Could you tally the lines of the entries that carry the string "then"? Reply with the number and nothing more.

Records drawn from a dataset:
☆ ☆ ☆
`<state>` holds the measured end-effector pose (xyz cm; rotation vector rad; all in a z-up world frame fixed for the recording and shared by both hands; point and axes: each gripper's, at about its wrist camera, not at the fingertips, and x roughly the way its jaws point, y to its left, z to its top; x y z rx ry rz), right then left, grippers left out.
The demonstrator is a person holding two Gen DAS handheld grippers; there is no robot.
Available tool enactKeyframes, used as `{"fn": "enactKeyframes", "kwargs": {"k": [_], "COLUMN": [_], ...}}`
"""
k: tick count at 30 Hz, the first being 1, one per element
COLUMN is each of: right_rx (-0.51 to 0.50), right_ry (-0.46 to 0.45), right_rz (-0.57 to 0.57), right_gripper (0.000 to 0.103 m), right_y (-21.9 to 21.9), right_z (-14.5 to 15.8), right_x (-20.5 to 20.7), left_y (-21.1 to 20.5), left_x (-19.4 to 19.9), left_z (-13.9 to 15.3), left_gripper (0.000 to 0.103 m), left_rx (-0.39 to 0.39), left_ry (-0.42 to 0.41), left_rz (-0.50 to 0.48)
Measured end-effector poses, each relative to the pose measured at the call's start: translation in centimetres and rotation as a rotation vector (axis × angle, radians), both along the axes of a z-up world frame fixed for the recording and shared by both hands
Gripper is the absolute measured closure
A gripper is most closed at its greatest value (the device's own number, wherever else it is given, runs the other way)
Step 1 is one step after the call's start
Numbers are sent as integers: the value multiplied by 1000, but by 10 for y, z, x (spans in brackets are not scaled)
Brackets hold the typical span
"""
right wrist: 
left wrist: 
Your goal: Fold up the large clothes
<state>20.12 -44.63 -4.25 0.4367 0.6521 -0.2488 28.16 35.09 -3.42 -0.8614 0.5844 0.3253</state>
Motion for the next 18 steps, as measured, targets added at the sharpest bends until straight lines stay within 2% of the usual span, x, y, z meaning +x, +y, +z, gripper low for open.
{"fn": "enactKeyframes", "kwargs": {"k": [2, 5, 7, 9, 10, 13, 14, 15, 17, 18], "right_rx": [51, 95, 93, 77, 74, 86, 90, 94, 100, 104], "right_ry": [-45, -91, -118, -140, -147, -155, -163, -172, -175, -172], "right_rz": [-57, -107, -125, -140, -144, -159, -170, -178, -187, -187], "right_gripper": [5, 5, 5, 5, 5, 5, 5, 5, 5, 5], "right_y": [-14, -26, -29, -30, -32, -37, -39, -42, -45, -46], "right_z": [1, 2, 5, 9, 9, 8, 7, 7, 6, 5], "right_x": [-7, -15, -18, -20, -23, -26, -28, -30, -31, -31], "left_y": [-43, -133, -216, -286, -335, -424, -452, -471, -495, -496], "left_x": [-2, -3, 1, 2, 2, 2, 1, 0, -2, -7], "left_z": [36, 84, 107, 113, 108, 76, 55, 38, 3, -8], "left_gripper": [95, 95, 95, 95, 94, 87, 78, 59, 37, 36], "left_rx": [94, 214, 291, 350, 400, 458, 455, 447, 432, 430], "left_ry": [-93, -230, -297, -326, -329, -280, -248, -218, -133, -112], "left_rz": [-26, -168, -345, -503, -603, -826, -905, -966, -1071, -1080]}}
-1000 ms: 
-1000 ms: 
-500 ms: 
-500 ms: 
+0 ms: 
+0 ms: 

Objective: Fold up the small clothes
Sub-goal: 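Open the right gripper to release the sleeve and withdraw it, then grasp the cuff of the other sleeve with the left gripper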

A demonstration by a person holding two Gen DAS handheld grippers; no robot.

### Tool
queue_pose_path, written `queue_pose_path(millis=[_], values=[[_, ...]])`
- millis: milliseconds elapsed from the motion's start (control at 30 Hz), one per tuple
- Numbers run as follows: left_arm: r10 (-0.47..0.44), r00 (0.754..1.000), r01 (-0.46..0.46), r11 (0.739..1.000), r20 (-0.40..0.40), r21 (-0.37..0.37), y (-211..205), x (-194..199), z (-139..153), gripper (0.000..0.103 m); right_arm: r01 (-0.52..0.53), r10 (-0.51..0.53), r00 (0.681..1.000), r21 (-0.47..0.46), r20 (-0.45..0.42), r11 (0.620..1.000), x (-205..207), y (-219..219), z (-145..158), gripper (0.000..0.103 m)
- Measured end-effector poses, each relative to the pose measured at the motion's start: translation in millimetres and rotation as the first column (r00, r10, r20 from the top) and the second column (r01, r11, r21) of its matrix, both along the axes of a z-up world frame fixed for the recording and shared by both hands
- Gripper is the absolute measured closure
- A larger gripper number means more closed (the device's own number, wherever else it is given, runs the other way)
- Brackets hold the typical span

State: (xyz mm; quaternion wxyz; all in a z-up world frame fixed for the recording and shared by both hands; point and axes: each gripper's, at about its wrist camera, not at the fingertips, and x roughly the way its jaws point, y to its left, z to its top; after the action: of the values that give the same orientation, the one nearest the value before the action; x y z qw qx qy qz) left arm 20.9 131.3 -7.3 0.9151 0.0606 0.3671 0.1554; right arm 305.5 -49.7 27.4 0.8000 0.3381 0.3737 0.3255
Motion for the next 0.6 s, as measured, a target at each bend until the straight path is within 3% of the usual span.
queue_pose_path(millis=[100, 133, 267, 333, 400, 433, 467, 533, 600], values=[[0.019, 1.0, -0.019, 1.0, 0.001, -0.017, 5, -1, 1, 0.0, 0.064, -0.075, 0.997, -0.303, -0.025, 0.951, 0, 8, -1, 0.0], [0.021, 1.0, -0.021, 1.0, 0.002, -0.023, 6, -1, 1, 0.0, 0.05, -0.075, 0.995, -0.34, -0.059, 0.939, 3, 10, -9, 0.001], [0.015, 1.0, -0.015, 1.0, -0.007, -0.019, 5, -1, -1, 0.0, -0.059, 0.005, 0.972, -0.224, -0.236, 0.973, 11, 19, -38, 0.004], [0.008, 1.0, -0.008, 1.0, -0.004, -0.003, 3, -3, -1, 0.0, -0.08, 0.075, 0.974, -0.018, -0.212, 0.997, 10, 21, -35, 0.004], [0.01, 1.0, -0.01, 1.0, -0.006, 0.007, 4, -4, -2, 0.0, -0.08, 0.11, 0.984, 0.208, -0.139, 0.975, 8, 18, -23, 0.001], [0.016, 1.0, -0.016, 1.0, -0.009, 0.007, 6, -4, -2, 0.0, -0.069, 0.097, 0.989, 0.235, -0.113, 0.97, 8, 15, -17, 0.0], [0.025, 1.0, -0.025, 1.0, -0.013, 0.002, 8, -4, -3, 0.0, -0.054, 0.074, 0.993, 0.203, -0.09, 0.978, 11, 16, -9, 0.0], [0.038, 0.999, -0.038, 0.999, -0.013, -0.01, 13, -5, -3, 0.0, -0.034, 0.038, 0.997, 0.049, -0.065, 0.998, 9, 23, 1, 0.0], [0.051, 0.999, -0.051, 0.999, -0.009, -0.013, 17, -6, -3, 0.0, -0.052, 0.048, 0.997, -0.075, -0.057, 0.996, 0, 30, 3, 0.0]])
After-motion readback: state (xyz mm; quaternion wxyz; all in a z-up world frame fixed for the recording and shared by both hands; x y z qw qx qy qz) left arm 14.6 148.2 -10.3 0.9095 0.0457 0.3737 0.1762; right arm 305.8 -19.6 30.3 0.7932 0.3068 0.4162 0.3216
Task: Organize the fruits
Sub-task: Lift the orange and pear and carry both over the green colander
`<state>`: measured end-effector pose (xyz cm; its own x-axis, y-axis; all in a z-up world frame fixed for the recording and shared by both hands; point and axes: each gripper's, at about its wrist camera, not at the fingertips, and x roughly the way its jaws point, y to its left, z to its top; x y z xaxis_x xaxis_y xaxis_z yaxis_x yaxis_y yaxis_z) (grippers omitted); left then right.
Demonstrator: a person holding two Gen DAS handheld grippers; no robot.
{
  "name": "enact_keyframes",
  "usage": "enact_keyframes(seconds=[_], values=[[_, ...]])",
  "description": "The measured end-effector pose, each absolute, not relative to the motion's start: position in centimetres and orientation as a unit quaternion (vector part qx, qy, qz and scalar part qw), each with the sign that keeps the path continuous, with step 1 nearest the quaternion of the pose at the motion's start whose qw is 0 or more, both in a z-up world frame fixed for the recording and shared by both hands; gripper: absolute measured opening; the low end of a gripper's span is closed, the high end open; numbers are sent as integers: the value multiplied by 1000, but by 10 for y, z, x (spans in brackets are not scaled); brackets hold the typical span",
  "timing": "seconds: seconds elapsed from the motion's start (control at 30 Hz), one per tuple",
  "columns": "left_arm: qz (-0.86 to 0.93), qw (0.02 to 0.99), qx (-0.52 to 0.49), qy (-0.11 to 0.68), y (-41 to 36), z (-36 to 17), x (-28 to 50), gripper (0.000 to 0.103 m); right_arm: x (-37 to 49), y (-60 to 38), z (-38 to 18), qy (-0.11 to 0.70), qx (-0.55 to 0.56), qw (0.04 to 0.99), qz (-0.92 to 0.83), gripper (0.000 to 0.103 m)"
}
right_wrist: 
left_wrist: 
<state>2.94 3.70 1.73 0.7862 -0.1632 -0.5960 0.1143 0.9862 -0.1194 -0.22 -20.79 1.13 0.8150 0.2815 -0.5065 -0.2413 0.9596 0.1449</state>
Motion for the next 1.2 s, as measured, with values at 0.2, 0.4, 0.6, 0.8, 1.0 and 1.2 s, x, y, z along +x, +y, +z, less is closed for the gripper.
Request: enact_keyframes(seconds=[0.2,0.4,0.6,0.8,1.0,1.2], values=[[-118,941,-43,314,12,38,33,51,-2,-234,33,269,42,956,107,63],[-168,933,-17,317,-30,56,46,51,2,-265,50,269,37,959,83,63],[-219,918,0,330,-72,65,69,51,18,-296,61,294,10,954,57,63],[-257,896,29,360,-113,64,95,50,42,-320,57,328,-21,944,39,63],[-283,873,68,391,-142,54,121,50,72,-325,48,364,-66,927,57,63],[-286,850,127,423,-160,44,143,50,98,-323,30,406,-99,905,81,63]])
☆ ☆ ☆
§ **Solution to the problem**
3